• The problem: Below is a listing. Gather each line of it that contains "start".
Segment Open
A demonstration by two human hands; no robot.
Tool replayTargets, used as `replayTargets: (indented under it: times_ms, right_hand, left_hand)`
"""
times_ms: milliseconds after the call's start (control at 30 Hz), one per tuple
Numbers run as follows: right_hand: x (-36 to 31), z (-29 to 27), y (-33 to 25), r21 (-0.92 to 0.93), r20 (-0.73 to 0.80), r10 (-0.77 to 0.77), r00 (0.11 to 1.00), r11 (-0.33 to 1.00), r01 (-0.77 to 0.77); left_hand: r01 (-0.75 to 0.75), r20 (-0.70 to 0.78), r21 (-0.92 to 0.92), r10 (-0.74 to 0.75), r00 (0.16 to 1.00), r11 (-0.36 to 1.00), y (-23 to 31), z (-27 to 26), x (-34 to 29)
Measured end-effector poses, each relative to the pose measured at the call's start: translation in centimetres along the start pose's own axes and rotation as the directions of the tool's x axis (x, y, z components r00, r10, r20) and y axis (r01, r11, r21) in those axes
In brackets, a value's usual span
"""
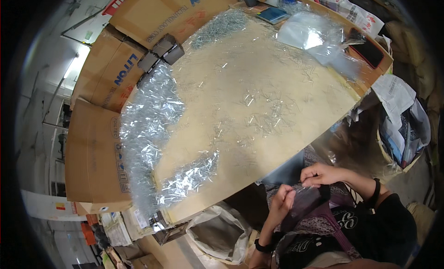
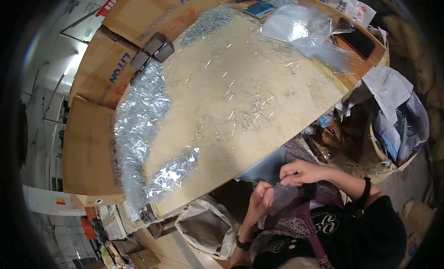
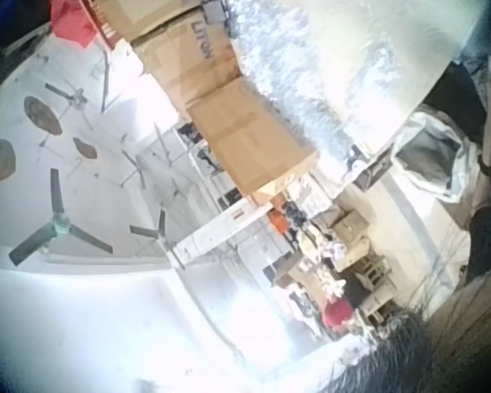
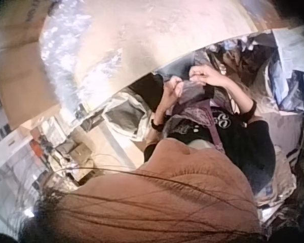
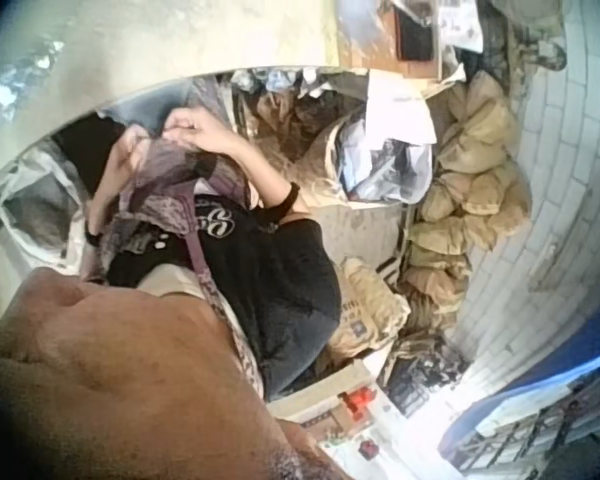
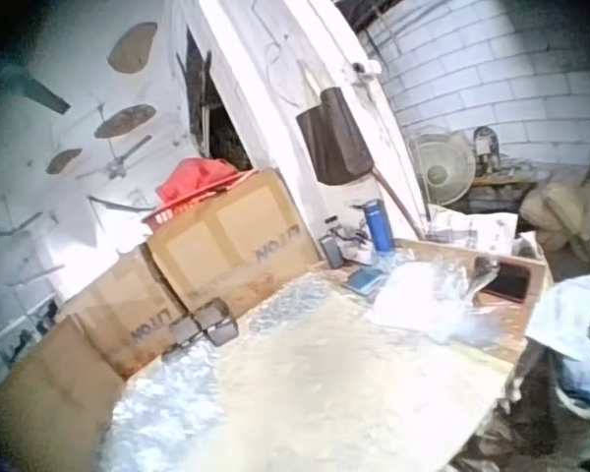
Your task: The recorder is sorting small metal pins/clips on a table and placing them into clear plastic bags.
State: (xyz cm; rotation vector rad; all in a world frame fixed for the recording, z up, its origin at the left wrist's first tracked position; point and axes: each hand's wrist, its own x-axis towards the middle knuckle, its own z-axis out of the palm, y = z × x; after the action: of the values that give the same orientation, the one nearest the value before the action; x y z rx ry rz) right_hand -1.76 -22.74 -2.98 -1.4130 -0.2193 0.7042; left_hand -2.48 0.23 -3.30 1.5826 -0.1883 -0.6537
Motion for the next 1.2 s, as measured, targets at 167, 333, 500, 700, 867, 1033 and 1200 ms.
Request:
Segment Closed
• Response for this exercise:
times_ms: milliseconds after the call's start (control at 30 Hz), one per tuple
Measured end-effector poses, each relative to the pose measured at the call's start: translation in centimetres along the start pose's own axes and rotation as the directions of the tool's x axis (x, y, z components r00, r10, r20) and y axis (r01, r11, r21) in those axes

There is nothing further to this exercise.